→ **Work instructions**:
Give back, word for word, the lines in the listing below from the one holding "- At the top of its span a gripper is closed" down to the one holding "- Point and", both ends included.
****
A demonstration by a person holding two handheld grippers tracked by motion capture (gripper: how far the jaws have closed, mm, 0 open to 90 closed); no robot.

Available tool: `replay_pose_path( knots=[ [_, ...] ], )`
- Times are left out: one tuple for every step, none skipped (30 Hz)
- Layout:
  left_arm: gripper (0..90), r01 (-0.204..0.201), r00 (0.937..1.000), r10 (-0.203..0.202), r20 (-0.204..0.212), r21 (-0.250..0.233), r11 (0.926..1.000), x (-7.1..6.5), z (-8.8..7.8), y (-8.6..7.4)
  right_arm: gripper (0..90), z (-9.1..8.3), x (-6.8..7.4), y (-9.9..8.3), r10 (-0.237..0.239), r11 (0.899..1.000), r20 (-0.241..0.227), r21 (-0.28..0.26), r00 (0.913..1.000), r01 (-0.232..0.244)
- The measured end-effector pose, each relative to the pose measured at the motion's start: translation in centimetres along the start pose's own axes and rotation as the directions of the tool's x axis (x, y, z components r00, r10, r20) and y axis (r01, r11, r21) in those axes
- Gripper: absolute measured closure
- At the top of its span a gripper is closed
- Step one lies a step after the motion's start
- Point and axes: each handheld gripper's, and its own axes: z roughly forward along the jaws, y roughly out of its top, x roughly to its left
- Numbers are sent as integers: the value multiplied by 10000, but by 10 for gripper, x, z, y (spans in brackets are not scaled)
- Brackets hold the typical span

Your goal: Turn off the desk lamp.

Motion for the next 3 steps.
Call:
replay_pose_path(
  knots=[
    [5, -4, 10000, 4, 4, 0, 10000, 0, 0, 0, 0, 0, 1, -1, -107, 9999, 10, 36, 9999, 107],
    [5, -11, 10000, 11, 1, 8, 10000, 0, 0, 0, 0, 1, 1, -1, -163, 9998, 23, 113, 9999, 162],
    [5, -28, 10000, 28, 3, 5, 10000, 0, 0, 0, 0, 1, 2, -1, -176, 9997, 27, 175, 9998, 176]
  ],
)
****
→ **Completed exercise**:
- At the top of its span a gripper is closed
- Step one lies a step after the motion's start
- Point and axes: each handheld gripper's, and its own axes: z roughly forward along the jaws, y roughly out of its top, x roughly to its left

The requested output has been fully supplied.